Nearly one in four teaching vacancies that school districts had this year remain unfilled four weeks into the academic year.
The new report by the Arizona School Personnel Administrators Association found that the 178 school districts and charter schools who responded to the survey reported they needed to fill 6,227 slots this school year.
Districts have tried to make up the difference by putting people who do not meet standard teaching requirements in front of classrooms. That includes those who are in a teacher intern program and those who have emergency teaching certificates, people who lack any actual training in how to teach but have some professional background in the subject like math or physics.
But these are not long-term solutions, with these certificates valid for just one year and available only three times to any individual.
Other slots were filled by those whose certification has not yet been approved.
All those alternative methods managed to produce nearly 2,980 people in classrooms.
Yet even with that, schools still reported they have 1,547 positions where there are just no teachers to be had.
The largest share of these vacancies are currently being “filled” with long-term substitutes. But schools also have gotten creative, forcing existing teachers to take on additional classes, putting more children into classes than districts determine is suitable, and creating multi-grade classrooms.
Complicating the problem, according to the report, is that 300 teachers who they were counting on already have resigned this year, with another 109 that didn’t even report to work on the first day of school. And 54 simply abandoned their jobs.
Justin Wing, the association’s immediate past president, said there is one bright spot in the numbers in comparison to the three prior years it has conducted the survey: The number of vacancies to be filled actually is down from the nearly 7,000 at the same time last year.
What’s likely behind that, he said, is money.
Legislation approved earlier this year provided enough for what would be the equivalent of an immediate 9 percent increase in salaries.
The exact amount each teacher got varies, with how to divide up the cash left to individual school boards. While some provided across-the-board increases, others front-loaded starting salaries to attract more teachers while others came up with different formulas.
But Wing said what the survey showed — and what he found in his own Washington Elementary School District in Phoenix — is that the salary boost improved year-over-year retention.
“I had teachers who planned on retiring at the end of the year going, ‘Wait a minute. Never mind,’ ” he said, saying this is the first large increase many across the state have had in some time.
“Seven years in a row they didn’t have an increase at all,” Wing said of his own district.
Staying on longer does more than mean additional take-home dollars. A higher ending salary also can boost pension benefits.
Still, those teachers eventually will retire. The question that remains, Wing said, is whether the salary hike — including a pair of 5 percent pay increases in each of the next two years — is enough to finally turn the situation around.
It starts, he said, with “that hole we’ve dug ourselves into” for the past few years.
Recruiting more teachers with higher salaries, Wing said, will take time.
“It takes four years before you graduate with a College of Ed degree,” he said. That, Wing said, means it will take incoming college freshmen to decide now they want to pursue teaching, perhaps with the promise of higher pay than the nearly bottom-of-the-barrel average wages that Arizona has provided until now.
And that still leaves the question whether salaries alone are enough to attract more into the profession. He said there has been a decline in the number of students seeking education degrees at Arizona universities.
Only if there is a boost in enrollment, Wing said, will the state know that it is finally doing what’s necessary to deal with the perennial shortage of qualified teachers. And even then, he said, success will be measured by whether there is competition among applicants for available jobs.
“Just like any business, you have an opening, you don’t want one applicant,” Wing said. “You want multiple applicants if you want to hire the best fit, the best quality individuals.”
That’s not the case now.
“I’ve had 10 openings since mid-July,” he said, with six of these still yet to be filled — and “from zero to one applicant” for each job.

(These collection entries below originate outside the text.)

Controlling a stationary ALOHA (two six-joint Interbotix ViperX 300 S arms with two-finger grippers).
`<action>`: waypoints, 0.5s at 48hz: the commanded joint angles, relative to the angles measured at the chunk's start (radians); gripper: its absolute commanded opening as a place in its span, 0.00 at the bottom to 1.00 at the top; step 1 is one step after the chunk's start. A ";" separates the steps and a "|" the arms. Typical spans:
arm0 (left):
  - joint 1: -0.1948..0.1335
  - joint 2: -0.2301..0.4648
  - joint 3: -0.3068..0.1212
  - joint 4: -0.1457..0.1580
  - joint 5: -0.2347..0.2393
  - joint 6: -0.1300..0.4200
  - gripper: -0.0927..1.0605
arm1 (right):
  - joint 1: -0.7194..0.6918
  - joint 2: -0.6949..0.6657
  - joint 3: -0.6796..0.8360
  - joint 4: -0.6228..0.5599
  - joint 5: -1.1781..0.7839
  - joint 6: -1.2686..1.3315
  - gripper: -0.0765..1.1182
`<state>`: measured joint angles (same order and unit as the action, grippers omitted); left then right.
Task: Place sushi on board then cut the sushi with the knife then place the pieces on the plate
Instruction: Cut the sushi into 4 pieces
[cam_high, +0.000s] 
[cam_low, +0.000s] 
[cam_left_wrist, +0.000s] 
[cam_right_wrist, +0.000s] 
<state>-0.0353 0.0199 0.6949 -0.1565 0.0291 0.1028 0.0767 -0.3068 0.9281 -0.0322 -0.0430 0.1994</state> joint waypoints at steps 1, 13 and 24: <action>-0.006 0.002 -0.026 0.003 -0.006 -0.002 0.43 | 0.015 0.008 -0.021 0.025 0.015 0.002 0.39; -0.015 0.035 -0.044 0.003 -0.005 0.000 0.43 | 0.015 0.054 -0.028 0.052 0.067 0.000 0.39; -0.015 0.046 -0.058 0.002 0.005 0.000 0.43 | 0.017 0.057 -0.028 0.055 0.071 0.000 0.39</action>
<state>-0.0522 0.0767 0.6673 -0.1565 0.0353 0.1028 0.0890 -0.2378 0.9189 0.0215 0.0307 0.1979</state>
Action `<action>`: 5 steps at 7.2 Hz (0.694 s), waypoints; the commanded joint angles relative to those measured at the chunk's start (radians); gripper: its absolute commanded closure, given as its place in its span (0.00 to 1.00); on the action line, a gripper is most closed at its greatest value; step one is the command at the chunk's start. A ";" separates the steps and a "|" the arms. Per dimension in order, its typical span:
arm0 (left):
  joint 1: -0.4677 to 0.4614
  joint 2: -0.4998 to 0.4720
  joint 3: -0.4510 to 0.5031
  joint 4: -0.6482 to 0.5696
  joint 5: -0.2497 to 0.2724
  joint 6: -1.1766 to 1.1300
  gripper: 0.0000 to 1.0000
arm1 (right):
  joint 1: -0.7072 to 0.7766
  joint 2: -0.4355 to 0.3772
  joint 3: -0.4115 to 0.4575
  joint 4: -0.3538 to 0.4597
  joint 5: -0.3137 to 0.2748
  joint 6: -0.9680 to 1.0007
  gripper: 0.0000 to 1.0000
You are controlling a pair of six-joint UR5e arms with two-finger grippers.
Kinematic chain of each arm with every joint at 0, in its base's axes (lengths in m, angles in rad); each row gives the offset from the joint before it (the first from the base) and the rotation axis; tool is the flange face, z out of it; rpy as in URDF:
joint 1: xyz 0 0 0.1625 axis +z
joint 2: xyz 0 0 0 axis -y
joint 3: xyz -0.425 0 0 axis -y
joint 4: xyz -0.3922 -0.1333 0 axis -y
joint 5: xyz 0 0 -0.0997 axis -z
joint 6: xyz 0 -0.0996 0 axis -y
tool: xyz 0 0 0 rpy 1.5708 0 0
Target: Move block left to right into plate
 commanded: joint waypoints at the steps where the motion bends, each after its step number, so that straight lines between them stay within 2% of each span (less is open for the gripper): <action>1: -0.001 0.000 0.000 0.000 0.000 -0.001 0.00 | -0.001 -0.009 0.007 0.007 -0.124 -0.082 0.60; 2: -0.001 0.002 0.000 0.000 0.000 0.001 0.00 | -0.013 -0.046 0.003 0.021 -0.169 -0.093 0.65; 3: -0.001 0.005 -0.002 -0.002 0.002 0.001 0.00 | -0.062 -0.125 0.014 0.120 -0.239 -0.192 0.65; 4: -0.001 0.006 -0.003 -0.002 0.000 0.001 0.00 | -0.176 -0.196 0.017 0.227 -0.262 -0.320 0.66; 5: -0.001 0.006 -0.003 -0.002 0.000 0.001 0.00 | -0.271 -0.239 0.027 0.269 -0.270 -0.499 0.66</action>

State schools chief Diane Douglas said the latest numbers are not a surprise.
“Unfortunately, the results of this annual survey again underscore the struggles our schools are facing as a result of the continuing teacher shortage in Arizona,” she said.
Douglas, who advocated for pay hikes long before Gov. Doug Ducey came up with his pay hike plan, said money is only part of the solution. She said the state needs other ways to attract people to the profession.
One of those, she said, is the Troops to Teachers program aimed at helping current and former members of the military begin careers in education. Douglas’ agency got a $735,000 grant earlier this year for staff for that program.
Douglas also said a new online certification portal will help reduce delays in getting teachers the proper paperwork to enter the classroom.
Gubernatorial press aide Daniel Ruiz cited the improvement in the retention rate among teachers as proof that Ducey’s programs, including the pay hike, are working. As to the issue of getting more people into the profession at the front end, he said the governor has been pushing programs, including a “teaching academy” that gives some education students free tuition and alternate pathways into the classroom beside the traditional university teacher-training programs.
Wing said there are issues beyond pay that deter people from going into teaching or staying in the profession. But here, too, money is an issue.
For example, there is the question of class size. Recent studies have shown Arizona has more students per teacher than just about any other state in the country.
But as Wing said, that is unlikely to improve until there are more people willing to enter the profession — and stay there.